Work task: Looking at the material below, work out how many of its lines hold the string "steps". Give that figure alone.

Study material:
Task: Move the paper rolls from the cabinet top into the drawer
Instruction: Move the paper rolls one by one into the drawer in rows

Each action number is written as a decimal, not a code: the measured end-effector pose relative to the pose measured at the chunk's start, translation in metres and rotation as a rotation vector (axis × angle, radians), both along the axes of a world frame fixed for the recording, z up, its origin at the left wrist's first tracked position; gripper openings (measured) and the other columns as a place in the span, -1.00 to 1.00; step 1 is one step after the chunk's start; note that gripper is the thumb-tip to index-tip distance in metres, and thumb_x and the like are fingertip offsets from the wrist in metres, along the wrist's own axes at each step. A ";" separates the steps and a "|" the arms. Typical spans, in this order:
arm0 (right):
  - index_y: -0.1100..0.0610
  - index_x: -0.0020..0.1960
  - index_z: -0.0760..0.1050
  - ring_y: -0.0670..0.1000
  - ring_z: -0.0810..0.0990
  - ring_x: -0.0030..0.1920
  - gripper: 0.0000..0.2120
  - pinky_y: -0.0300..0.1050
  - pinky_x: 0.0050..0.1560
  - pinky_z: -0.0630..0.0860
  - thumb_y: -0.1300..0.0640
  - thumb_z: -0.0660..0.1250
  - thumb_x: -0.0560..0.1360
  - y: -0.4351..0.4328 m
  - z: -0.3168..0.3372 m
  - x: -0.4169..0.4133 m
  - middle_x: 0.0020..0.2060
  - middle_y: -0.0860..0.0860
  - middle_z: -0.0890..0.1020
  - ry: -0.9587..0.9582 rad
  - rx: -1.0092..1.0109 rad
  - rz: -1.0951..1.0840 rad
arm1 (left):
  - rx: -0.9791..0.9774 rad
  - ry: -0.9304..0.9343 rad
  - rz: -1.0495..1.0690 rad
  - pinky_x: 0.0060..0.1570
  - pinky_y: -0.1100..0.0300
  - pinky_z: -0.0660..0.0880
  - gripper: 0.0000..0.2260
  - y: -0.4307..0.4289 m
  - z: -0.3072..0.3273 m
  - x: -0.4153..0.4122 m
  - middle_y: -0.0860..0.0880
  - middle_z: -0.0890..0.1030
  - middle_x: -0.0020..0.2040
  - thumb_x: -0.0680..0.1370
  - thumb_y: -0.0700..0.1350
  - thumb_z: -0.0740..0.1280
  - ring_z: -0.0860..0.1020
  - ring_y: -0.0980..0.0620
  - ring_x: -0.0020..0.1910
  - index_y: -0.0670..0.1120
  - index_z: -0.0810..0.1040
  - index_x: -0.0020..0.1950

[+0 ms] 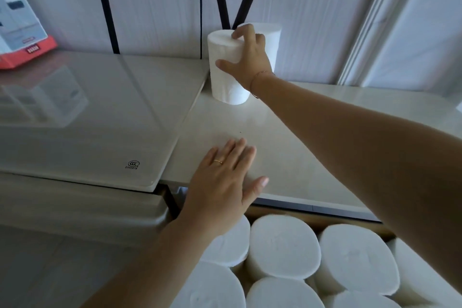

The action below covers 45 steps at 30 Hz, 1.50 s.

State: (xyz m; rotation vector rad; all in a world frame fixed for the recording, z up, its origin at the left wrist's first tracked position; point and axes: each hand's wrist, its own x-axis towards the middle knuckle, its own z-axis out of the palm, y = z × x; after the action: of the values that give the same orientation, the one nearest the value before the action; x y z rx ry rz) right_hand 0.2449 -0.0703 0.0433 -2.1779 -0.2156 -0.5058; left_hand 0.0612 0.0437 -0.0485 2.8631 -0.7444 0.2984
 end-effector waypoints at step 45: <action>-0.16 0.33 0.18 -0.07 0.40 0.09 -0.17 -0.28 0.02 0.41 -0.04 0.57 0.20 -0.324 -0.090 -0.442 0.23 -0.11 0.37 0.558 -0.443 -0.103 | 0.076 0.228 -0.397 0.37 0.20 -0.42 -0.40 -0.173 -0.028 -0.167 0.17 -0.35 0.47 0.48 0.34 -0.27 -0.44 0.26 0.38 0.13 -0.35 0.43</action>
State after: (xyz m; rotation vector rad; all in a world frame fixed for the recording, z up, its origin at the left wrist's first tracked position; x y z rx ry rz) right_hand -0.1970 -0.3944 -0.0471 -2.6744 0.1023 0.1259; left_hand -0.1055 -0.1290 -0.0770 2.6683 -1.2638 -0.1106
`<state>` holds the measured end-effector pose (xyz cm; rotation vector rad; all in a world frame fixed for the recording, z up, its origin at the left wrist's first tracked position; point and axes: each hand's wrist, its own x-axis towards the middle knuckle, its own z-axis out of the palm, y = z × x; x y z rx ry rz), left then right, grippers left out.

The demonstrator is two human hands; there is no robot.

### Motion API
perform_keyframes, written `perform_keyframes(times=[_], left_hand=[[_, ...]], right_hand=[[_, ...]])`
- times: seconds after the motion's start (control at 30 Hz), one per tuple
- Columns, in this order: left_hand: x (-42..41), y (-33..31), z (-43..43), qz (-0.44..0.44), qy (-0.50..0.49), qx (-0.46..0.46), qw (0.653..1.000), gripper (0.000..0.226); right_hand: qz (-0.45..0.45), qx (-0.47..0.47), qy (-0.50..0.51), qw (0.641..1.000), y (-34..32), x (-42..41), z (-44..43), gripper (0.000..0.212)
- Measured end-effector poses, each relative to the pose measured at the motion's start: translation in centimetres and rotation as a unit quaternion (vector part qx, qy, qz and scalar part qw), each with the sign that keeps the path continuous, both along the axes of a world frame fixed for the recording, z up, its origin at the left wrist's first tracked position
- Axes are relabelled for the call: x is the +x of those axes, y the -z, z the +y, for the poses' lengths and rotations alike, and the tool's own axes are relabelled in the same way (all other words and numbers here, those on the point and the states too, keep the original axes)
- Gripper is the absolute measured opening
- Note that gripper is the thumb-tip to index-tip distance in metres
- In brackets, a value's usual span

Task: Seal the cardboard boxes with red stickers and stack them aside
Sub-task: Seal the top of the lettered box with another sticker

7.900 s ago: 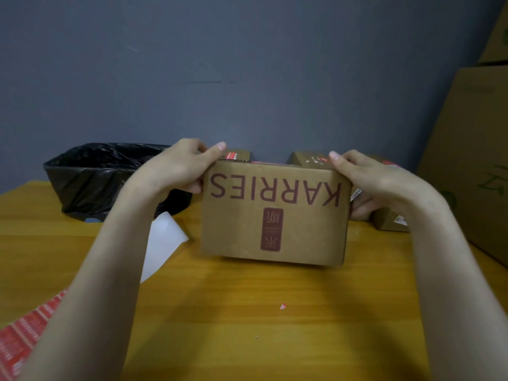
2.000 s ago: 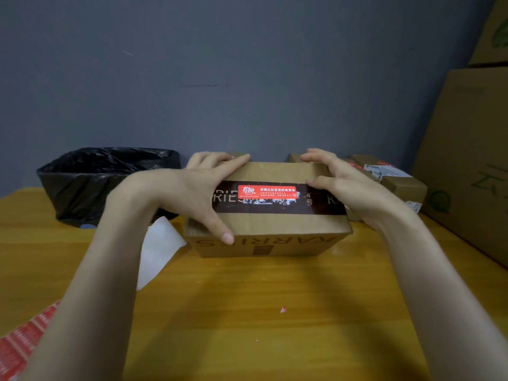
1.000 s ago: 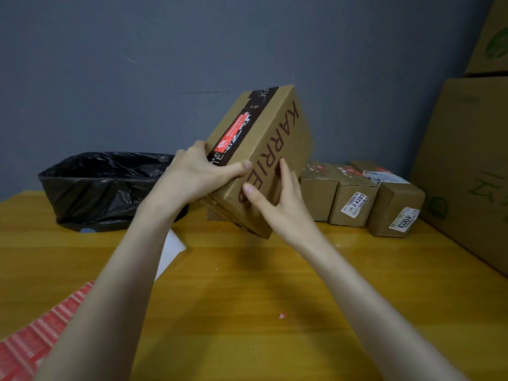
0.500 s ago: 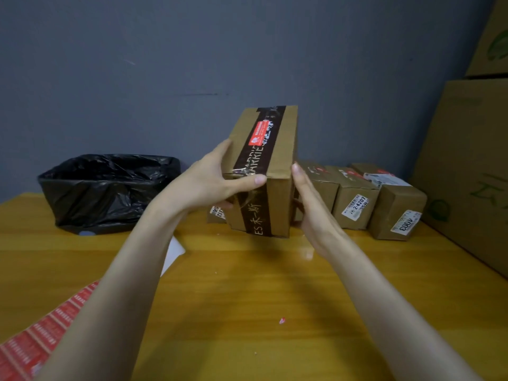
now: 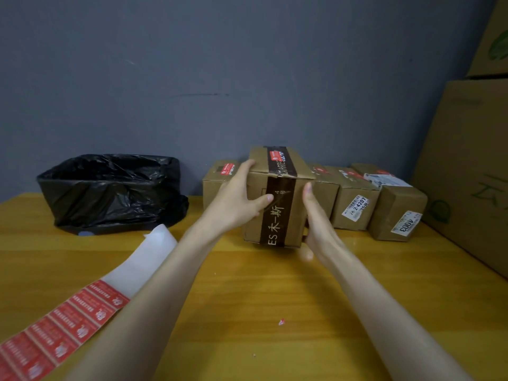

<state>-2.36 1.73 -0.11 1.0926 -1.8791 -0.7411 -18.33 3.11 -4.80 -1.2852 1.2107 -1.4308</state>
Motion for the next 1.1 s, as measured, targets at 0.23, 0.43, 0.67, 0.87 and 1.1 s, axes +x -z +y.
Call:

Your solution: 2